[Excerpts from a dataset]
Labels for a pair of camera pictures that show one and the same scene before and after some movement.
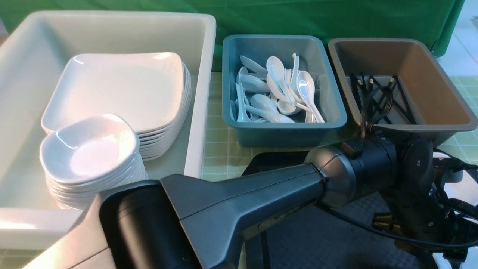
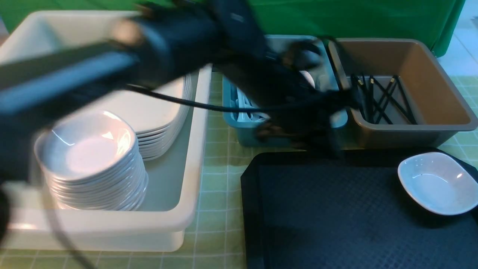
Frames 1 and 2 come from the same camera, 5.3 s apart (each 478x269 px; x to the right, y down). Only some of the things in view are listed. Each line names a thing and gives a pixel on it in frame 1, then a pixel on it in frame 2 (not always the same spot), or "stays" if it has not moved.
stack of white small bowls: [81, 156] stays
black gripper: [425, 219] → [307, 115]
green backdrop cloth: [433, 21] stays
* * *
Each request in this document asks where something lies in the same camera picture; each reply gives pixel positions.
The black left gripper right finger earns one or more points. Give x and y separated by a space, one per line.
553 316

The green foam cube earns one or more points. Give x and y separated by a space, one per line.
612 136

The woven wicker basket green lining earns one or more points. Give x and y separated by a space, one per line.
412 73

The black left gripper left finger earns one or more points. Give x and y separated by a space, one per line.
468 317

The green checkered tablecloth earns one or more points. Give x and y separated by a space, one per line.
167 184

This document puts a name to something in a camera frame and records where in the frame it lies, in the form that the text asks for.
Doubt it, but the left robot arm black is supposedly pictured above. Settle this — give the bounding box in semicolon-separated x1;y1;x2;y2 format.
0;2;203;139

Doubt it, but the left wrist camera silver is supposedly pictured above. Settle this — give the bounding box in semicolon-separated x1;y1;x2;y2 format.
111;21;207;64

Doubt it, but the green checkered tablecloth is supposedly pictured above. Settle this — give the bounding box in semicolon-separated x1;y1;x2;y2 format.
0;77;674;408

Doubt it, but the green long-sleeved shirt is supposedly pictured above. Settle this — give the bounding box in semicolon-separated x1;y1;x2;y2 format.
--
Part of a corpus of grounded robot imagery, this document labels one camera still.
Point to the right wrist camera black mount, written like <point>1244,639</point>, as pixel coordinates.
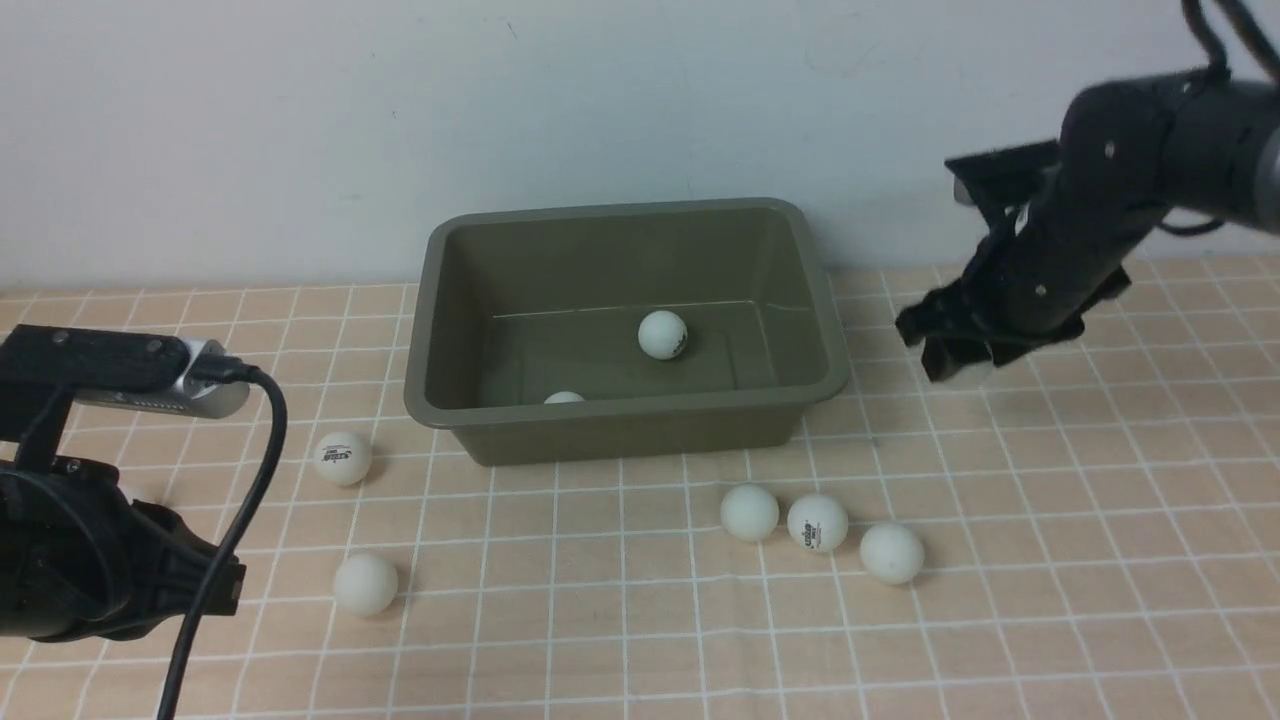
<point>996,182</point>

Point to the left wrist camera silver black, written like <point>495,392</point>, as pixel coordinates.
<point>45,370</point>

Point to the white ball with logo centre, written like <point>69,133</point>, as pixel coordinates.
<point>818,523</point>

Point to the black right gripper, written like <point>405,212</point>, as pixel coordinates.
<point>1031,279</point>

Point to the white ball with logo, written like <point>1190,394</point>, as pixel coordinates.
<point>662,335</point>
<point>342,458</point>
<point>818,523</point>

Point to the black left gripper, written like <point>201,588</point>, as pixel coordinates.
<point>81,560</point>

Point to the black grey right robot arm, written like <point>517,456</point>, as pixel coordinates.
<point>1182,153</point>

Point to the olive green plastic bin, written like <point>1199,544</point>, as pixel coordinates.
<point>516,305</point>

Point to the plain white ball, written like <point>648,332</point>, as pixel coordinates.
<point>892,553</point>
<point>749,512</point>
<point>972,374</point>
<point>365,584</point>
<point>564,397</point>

[INSTRUCTIONS FOR THE TASK]
Copy only what runs above from the line containing "Labels for a" through the line containing "green backdrop cloth: [433, 21] stays", exactly. Leave out the pictures.

[SOLUTION BELOW]
Labels for a pair of camera pictures that show one and the same scene before and after some movement.
Frames 1 and 2 come from the same camera, 5.3 s apart (each 478x269 px; x to the right, y down). Only some of the things in view are listed. Each line names a thing and gives a pixel on it in frame 1, then a pixel on it in frame 2 (not always the same spot), or "stays" if it has not moved.
stack of white small bowls: [81, 156] stays
black gripper: [425, 219] → [307, 115]
green backdrop cloth: [433, 21] stays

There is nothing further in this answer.